Last time I looked at some technical and logistical strategies for porting, this time I'd like to look at some issues which you typically encounter en-mass when you port between OSs.

Cultural differences

Different platforms inspire different cultures, which in turn leads to different ways of solving problems, the most obvious example is the difference between Unix hackers who first think of solutions using scripts and command line tools, while Windows people think of point and click solutions and you may find the Sybase way of doing things is not the Oracle way, which is not the Informix way; while an embedded developer has executable size uppermost in mind, many server developers don't even know the size of their application.

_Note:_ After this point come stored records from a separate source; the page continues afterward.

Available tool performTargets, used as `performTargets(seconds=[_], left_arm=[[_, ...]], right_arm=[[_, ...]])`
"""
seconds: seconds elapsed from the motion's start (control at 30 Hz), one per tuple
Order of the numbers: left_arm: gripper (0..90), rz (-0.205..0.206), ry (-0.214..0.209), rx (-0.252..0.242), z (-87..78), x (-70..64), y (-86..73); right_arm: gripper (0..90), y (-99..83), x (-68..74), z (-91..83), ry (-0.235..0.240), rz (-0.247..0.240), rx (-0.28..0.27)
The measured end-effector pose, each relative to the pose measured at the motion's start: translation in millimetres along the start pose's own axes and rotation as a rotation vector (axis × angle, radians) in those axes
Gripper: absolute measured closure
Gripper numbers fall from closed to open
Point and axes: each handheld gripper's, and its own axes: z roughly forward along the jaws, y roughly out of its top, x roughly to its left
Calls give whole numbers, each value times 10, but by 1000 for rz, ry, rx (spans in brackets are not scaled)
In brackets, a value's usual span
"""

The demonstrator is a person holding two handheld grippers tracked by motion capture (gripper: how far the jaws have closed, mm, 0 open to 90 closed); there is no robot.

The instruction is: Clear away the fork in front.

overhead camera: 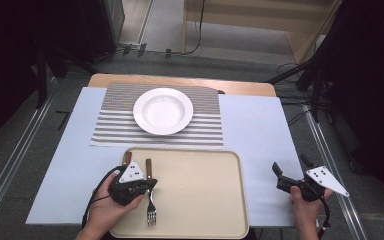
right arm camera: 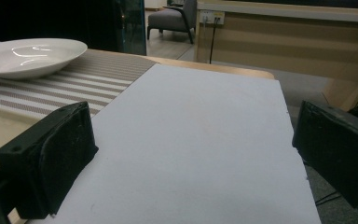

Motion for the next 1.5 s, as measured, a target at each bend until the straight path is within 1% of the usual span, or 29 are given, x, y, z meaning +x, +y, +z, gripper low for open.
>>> performTargets(seconds=[0.07,0.17,0.33,0.6,0.7,0.87,1.0,1.1,1.2,1.33,1.4,1.43,1.5], left_arm=[[897,11,-5,8,11,-3,2],[897,8,-8,18,31,13,-10],[897,-18,-12,25,29,84,-49],[897,-52,-35,11,3,165,-87],[897,-59,-40,6,-14,203,-107],[896,-76,-33,0,-30,249,-123],[896,-81,-30,-2,-38,269,-130],[897,-81,-27,0,-47,277,-134],[897,-82,-27,2,-49,281,-135],[897,-79,-38,2,-48,283,-135],[897,-73,-66,-4,-42,265,-135],[897,-61,-82,-1,-36,242,-127],[897,-40,-90,4,-15,187,-109]], right_arm=[[0,0,5,2,0,1,2],[0,-6,9,9,0,-3,5],[0,-8,6,5,1,-5,5],[0,-9,5,5,0,-4,6],[0,-6,8,1,-1,-7,5],[0,-12,-2,7,-1,-5,8],[0,-11,3,5,-1,-5,7],[0,-8,5,1,-2,-2,6],[0,-2,4,-9,0,-9,2],[0,-14,-7,11,-3,-4,8],[0,-15,-7,15,-2,-4,9],[0,-13,-4,14,-3,-5,9],[0,-8,1,6,-2,-7,7]])
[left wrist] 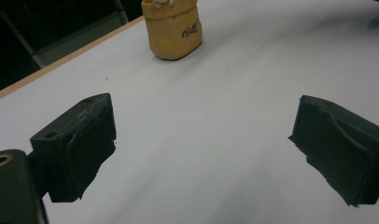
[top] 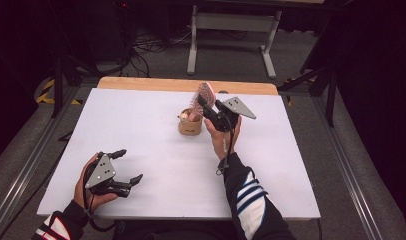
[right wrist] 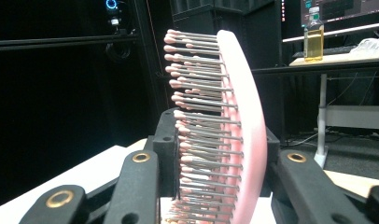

None of the culture difference comes close to that between Unix and Windows thinking. Windows developers have meaningful call names such as GetTempFilename , nice looking GUI tools, API's measured in thousands of functions and worship Bill Gates, in comparison Unix developers have calls with slightly cryptic names like mktemp , use a windowing system to run several command lines at once, may use micro-kernels with half a dozen functions and trust in Richard Stallman.

These differences, and perceived differences manifest themselves in many ways, from choosing a function name to a willingness to use GNU software; views on what is an acceptable mean time between failures, or an acceptable user interface. The perceived differences are as important as actual differences, if any of the stereo-types I've just sighted have left you saying "hang on there" you've just proved my point: you, a Windows developer, may be far more concerned with MTBF than your Unix programming colleague who sits next to you but many people believe Windows programmer care less about programs which crash than Unix developers.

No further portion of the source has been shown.